Integration with Other Tools
Sending Kissmetrics Data to GA4 via GTM
Use a GTM Custom Event trigger to forward key Kissmetrics events to GA4 for cross-platform reporting.
// After recording a Kissmetrics event, also push to dataLayer
_kmq.push(['record', 'Purchased', { 'Revenue': 49.99, 'Plan': 'Pro' }]);
window.dataLayer = window.dataLayer || [];
window.dataLayer.push({
event: 'km_purchase',
km_revenue: 49.99,
km_plan: 'Pro'
});
Server-Side Tracking
Kissmetrics supports server-side event submission via HTTP. Use this for backend events like subscription renewals, webhook-triggered actions, or batch imports.
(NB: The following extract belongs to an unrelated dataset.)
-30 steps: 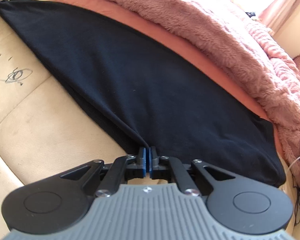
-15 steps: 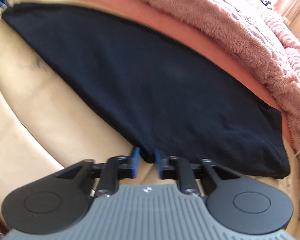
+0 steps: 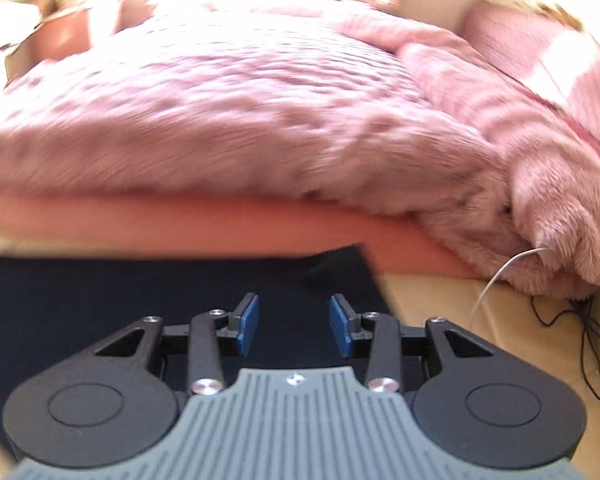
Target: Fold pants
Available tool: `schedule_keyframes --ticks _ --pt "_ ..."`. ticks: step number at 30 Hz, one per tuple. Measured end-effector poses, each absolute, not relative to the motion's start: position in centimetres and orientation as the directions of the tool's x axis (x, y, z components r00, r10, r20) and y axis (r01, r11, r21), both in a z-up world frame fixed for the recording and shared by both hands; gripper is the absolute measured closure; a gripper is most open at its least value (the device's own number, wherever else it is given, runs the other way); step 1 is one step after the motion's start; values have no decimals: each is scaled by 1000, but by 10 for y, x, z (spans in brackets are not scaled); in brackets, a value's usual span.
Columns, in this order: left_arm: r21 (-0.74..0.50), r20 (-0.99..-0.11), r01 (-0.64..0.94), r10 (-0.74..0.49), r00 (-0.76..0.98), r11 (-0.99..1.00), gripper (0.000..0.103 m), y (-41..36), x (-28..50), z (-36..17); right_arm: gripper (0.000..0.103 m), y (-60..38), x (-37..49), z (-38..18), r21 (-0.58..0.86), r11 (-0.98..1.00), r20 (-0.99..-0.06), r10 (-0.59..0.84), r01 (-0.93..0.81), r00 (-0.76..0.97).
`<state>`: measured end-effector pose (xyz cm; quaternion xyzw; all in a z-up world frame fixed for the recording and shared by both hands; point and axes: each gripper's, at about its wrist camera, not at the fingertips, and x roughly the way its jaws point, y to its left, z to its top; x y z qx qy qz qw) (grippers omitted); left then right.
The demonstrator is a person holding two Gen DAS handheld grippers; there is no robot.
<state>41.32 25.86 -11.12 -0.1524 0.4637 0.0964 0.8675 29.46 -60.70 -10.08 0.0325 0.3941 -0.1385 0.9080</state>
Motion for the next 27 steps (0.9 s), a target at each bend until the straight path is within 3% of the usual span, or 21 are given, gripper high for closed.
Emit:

curl -X GET "https://trk.kissmetrics.io/e" \
-d "_k=YOUR_API_KEY" \
-d "_p=jane@example.com" \
-d "_n=Subscription Renewed" \
-d "Revenue=49.99" \
-d "Plan=Pro"
Data Export
Kissmetrics provides a raw data export in JSON Lines format. Each line contains a timestamp, person identifier, event name, and properties. Use this to feed a data warehouse, build custom dashboards, or join Kissmetrics data with other sources.
Common Errors
| Error | Cause | Fix |
|---|---|---|
| Events appear under anonymous IDs | identify called after record, or never called |
Call _kmq.push(['identify', email]) before recording post-login events |
| Duplicate person profiles | Different identifiers used across devices (email vs. user ID) | Standardize on one identifier format, typically email |
| Revenue reports show $0 | Property name is lowercase revenue instead of Revenue |
Use exact casing: 'Revenue': 49.99 |
| Events missing from funnel | Event names have inconsistent casing or trailing spaces | Audit event names; 'Signed Up' and 'signed up' are different events |
| Script blocked by ad blockers | Kissmetrics domains on common filter lists | Proxy through your own domain or use server-side tracking |
_kmq is not defined error |
Tracking script failed to load or loaded after custom code | Ensure the Kissmetrics snippet is in <head> before any _kmq.push() calls |
| Properties not appearing on person | set called before identify on a new device |
Call identify first, then set; or combine with record |
| Funnel shows 0% conversion | Funnel steps use event names that do not exactly match tracked events | Copy event names from the Live feed into the funnel builder |
| Cohort data looks incomplete | Events tracked only recently but cohort looks back months | Cohorts require historical data; results improve as data accumulates |
Performance Considerations
The Kissmetrics JavaScript library is approximately 20 KB gzipped. It loads asynchronously, so it does not block page rendering or affect Largest Contentful Paint (LCP). The _kmq array acts as a buffer, meaning you can push events immediately even before the library finishes loading.
For single-page applications, Kissmetrics does not automatically track page changes. You need to manually call record on route transitions:
// React Router example
useEffect(() => {
_kmq.push(['record', 'Viewed Page', { 'Page': location.pathname }]);
}, [location.pathname]);
If ad blockers are a significant concern for your audience, implement server-side tracking for critical conversion events. Client-side tracking is fine for behavioral data where 100% accuracy is not required, but revenue and signup events should go through your backend.
Avoid setting high-cardinality properties (like timestamps or unique session IDs) as person properties. These create excessive unique values in the property index and slow down reports. Use event properties instead for high-cardinality data.